钟意水更加不理解了:“你要为这两三个小时来回飞二三十个小时?!”
任沂很理所当然的点点头,“是啊,太值得了。”
钟意水:“。”
这是怎么和值得挂钩的,她无法理解。
而且任沂刚从首尔回来,如果她们现在在国内的话她可能还会理解,毕竟飞过去距离近,但现在,她们单程要飞十五个小时哎!!

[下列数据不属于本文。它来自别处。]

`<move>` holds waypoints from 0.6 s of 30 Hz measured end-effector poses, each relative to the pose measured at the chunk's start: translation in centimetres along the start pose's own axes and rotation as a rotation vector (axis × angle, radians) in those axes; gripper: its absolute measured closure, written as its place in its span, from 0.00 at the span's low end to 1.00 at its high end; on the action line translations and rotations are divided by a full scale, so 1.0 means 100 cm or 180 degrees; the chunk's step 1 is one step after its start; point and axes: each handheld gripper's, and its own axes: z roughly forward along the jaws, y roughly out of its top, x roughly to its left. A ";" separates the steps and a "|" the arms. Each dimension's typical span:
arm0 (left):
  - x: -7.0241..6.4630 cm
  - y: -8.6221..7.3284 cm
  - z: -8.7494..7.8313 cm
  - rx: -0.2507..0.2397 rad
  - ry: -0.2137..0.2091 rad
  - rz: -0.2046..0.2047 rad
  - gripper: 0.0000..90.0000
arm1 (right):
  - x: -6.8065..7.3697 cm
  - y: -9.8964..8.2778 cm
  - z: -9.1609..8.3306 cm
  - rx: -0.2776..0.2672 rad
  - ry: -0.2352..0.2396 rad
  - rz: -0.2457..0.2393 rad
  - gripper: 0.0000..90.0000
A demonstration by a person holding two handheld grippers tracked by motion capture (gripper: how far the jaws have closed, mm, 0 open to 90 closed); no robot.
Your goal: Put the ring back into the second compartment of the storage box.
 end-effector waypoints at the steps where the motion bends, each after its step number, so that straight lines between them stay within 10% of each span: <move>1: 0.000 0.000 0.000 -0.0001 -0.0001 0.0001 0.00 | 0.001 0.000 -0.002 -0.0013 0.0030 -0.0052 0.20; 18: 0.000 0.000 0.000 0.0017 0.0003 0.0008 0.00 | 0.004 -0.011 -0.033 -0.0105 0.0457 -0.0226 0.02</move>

“水水,如果教授讲什么重点的话,就拜托你啦。”任沂搓了搓手,“水水女王,等我回来请你吃火锅。”
“你别太累着自己。”钟意水对此颇为担心,“教授那边你放心,你注意安全就好。”
任沂笑了笑:“嘿嘿,就知道我的水水最好了!”
钟意水在心里犹豫了一下,要不要把今天她和谈肆的事情告诉任沂,可犹豫片刻后,她将想说的话吞下。
任沂见钟意水也收拾好后说:“我们去吃饭吧。”
钟意水是一个不学习会有负罪感的人,尤其是她这节课还没怎么听的情况下,她一定要抽空补回来。
钟意水说:“我先不去了,我准备去自习室学习,前几天翘课的内容也要在系统的梳理一下。”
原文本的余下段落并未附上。